Sunday, March 21, 2010

All uribistas now: But which one will succeed the president?

ALTHOUGH he is barred by the constitution from seeking a third term in the presidential election in May, Álvaro Uribe’s influence over Colombia will remain great. As votes were slowly tallied in an election for a new Congress on March 14th, it became clear that parties which formed part of his centre-right coalition will retain a clear majority. Who will command these legislators is less so.

The vote seemed to strengthen the claims of Juan Manuel Santos, a former defence minister who more than anyone else embodies the continuation of Mr Uribe’s “democratic security” policy. Mr Santos’s U Party (that’s U for Uribe) won 25% of the valid votes, and increased its representation in the 102-seat Senate to 28, from 20.

But Mr Santos looks unlikely to win an outright victory, avoiding a run-off vote. He wants a broad coalition with other uribista forces, including the Conservative Party. The Conservatives did well, winning 21% of the vote and raising their total of senators by four, to 22. But their primary, held on the same day, was so close that it was unlikely to produce a result for days. Only then will it be clear whether or not the party offers a strong challenge to Mr Santos.
A less welcome potential ally for Mr Santos is the new National Integration Party (PIN), formed by friends and relatives of former legislators accused by prosecutors of links to right-wing paramilitary militias.
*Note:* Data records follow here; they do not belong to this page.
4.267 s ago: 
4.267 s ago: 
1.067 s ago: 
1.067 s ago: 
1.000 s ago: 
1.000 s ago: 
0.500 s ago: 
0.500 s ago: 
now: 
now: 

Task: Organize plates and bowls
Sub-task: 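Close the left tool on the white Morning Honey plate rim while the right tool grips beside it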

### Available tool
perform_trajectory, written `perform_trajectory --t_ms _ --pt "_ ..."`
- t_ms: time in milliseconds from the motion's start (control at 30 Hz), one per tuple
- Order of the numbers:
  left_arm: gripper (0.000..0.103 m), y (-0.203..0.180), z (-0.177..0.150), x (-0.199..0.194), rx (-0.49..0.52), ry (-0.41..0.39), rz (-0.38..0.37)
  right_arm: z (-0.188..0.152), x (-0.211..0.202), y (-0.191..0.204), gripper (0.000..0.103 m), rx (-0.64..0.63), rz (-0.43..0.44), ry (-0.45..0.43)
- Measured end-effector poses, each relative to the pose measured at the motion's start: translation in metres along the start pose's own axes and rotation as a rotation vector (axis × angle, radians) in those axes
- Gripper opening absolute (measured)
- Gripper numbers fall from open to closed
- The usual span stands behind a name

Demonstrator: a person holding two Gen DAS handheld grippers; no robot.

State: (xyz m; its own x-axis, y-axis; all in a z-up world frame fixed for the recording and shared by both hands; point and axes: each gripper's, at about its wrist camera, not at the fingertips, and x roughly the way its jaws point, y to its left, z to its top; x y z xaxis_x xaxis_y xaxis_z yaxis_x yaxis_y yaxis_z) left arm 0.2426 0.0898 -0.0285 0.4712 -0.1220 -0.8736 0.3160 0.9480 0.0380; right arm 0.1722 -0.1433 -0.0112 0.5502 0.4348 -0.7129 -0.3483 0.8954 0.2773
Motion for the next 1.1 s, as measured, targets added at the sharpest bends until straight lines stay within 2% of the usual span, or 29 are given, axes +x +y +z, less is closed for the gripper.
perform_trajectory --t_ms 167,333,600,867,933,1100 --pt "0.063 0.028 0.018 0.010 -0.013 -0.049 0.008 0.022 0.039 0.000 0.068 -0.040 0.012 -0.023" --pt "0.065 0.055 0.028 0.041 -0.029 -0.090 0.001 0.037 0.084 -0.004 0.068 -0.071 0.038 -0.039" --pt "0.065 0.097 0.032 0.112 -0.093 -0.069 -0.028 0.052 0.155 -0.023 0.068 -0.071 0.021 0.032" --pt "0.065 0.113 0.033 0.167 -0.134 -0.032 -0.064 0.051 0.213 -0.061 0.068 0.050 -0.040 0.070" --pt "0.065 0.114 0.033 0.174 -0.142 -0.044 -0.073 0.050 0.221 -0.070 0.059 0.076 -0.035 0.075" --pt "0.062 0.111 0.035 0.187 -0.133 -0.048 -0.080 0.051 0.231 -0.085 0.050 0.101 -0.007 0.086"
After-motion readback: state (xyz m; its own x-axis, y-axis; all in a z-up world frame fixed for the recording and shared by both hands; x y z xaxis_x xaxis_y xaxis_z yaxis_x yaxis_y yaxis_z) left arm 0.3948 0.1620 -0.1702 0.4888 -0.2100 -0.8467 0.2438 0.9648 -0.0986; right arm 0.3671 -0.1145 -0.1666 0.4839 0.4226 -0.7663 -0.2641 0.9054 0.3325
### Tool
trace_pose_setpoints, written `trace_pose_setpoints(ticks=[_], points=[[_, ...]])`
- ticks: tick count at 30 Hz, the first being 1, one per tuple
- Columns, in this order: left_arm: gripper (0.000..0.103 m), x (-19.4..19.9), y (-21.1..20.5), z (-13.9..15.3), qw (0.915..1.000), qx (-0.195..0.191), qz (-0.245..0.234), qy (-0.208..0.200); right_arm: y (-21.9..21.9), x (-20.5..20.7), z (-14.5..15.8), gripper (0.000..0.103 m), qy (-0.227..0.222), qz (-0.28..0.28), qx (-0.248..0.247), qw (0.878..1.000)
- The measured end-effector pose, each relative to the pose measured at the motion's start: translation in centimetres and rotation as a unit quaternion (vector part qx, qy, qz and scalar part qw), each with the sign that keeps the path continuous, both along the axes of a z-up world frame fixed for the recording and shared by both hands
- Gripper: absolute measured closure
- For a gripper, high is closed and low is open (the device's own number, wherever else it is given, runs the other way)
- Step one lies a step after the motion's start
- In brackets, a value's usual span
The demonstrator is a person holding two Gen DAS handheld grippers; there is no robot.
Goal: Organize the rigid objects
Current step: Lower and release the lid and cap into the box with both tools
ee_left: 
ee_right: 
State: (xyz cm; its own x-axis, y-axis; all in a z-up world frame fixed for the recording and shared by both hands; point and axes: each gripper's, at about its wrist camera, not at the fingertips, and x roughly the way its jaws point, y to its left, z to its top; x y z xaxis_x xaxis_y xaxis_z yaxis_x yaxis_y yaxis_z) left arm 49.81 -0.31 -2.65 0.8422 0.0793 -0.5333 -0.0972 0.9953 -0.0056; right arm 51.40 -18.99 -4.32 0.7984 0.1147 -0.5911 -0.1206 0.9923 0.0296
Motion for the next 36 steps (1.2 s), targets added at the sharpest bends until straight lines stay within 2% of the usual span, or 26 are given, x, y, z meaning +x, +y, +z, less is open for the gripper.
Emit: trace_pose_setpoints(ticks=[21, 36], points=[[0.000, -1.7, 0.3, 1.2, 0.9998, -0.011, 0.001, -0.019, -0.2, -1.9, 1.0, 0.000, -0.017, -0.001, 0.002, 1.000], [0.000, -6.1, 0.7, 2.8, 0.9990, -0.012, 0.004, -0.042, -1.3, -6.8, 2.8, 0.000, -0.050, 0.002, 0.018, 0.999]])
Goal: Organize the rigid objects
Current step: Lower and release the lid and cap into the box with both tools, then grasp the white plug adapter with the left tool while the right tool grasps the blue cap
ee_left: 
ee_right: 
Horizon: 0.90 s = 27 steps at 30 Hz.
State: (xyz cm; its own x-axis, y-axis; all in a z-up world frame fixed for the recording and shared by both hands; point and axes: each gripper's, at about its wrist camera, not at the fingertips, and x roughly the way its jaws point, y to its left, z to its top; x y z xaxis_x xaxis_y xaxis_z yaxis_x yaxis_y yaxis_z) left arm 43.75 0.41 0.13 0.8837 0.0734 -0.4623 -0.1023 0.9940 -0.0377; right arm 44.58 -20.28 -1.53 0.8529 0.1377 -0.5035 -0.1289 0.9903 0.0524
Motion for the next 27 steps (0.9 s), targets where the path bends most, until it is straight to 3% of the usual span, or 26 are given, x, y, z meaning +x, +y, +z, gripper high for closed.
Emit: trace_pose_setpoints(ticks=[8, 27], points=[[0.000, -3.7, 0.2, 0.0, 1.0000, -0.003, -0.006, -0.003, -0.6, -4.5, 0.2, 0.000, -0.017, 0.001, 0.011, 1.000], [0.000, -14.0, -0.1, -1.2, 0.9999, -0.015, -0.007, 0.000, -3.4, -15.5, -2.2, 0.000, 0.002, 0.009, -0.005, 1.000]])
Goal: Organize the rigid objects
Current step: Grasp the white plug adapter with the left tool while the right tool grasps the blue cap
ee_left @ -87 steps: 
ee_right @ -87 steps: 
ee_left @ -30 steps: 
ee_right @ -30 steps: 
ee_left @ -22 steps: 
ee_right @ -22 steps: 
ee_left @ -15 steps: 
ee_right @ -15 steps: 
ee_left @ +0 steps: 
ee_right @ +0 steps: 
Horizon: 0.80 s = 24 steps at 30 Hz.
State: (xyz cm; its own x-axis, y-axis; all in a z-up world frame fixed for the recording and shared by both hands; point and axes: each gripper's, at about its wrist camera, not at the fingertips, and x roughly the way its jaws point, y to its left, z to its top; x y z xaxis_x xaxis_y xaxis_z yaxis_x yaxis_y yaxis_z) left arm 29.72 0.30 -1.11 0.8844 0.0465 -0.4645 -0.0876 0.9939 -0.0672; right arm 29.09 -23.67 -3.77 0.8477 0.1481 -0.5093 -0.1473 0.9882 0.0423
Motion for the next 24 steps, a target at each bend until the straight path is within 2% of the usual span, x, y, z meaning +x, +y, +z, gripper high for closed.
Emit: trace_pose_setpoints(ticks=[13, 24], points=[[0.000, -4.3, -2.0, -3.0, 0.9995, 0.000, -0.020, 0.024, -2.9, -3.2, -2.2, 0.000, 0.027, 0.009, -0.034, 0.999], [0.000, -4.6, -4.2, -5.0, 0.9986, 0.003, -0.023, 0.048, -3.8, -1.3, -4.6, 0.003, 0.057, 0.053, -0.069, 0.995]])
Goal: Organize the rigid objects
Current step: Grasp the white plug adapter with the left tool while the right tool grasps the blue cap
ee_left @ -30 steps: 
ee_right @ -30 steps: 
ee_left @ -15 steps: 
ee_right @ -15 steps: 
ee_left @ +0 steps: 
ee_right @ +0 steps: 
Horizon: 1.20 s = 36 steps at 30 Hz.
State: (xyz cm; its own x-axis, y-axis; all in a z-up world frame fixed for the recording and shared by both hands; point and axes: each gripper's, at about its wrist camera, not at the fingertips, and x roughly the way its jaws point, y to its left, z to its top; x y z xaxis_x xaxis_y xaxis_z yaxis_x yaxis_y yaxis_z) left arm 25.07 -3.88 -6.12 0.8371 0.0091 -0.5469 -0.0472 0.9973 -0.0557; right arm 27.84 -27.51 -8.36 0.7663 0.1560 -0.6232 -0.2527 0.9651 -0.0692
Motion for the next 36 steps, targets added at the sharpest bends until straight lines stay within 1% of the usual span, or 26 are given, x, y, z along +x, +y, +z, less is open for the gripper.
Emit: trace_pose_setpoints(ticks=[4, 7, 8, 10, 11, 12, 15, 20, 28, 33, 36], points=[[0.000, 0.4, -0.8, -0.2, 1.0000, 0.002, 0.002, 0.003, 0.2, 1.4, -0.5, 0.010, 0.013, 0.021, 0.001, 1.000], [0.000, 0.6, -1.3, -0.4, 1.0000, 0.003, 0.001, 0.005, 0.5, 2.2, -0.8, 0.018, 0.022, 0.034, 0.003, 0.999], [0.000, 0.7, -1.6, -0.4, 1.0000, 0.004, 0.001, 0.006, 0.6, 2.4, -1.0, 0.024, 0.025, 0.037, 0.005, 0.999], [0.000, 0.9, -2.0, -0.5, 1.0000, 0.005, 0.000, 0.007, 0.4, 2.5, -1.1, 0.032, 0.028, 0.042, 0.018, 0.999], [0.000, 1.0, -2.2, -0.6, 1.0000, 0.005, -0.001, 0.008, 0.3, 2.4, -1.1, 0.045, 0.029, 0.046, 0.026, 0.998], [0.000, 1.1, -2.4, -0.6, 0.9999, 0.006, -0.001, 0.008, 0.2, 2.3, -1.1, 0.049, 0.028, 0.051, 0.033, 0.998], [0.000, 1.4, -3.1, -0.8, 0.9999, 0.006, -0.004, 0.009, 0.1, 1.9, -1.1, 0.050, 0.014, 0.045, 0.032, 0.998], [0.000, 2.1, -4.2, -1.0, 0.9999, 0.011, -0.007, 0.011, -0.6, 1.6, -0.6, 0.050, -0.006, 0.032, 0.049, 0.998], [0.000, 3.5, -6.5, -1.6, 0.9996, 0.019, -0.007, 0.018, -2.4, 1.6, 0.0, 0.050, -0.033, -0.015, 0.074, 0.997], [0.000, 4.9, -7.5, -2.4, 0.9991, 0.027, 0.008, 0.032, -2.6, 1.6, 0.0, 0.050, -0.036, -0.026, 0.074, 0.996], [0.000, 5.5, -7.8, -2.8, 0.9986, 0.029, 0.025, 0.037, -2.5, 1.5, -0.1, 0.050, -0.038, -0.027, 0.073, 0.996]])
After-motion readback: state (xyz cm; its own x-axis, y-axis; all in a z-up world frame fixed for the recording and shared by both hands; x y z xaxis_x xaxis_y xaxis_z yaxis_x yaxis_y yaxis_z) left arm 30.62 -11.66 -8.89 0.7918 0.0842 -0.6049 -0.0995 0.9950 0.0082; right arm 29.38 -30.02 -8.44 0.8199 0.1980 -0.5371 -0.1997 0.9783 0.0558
This party won nine senate seats and 8% of the valid votes, mainly in the north of the country.

Some of Mr Uribe’s main opponents fared poorly. The left-wing Democratic Pole party lost two senate seats and was outpolled by the PIN. A parliamentary list backing Sergio Fajardo, a former mayor of Medellín running for the presidency as an independent, managed to elect only one senator. Mr Fajardo faces a strong rival for independent-minded voters in Antanas Mockus, who won a presidential primary for the newly formed Green Party, which secured five senate seats.

For most of the past two centuries, Colombian politics was dominated by just two parties, the Liberals and the Conservatives. Mr Uribe, a Liberal who ran as an independent and behaved as a Conservative, upset that pattern. He is bequeathing a politically fractured country, even if many of the splits turn more around personalities than policies.